Exercise:
The word "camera" occurs in some of the lines below; copy each of those lines.

Collected material:
━━━━━━━━

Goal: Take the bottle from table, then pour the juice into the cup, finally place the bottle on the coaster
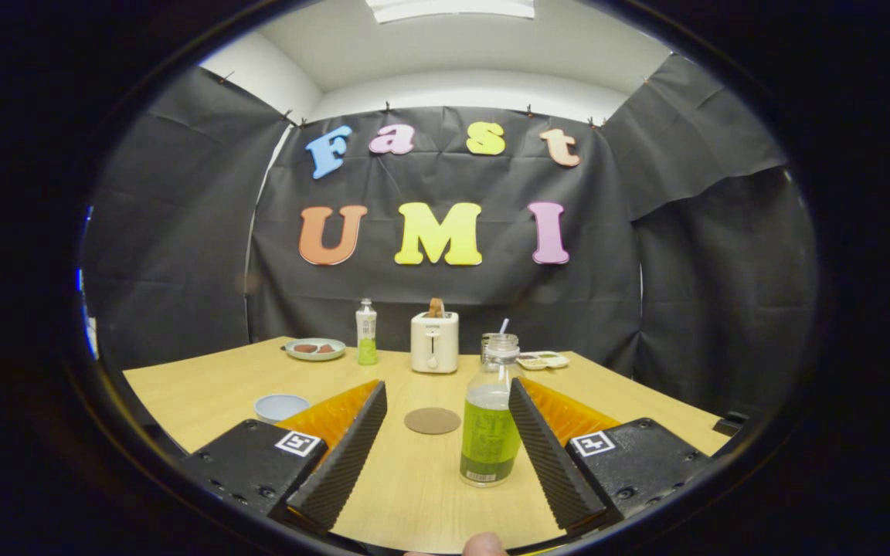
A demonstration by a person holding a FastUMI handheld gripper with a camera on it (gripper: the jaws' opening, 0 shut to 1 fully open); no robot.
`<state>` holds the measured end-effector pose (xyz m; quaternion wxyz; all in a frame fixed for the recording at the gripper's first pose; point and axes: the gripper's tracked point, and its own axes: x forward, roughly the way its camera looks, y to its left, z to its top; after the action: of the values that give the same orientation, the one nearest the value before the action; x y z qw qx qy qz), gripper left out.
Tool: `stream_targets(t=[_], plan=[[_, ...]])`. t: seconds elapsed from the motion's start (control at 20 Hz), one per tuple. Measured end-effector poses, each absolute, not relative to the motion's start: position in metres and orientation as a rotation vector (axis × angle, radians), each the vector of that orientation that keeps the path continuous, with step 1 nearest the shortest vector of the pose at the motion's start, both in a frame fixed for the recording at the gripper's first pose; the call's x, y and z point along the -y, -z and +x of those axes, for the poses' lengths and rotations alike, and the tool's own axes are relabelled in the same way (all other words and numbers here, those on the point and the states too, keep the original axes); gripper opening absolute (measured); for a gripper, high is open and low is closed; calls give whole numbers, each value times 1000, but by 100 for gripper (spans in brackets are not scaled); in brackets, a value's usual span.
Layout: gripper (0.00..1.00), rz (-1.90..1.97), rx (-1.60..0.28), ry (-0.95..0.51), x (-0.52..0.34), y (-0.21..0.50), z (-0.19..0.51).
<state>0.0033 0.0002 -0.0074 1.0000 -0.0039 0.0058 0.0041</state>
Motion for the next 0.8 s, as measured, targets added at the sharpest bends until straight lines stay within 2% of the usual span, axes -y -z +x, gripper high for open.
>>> stream_targets(t=[0.5, 0.8], plan=[[100, 9, 4, -18, 3, 8, -2], [100, -81, -83, 4, 4, 27, 1]])
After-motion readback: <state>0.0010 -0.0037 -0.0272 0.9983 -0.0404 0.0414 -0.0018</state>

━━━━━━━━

Expected output:
A demonstration by a person holding a FastUMI handheld gripper with a camera on it (gripper: the jaws' opening, 0 shut to 1 fully open); no robot.
`<state>` holds the measured end-effector pose (xyz m; quaternion wxyz; all in a frame fixed for the recording at the gripper's first pose; point and axes: the gripper's tracked point, and its own axes: x forward, roughly the way its camera looks, y to its left, z to its top; after the action: of the values that give the same orientation, the one nearest the value before the action; x y z qw qx qy qz), gripper left out.

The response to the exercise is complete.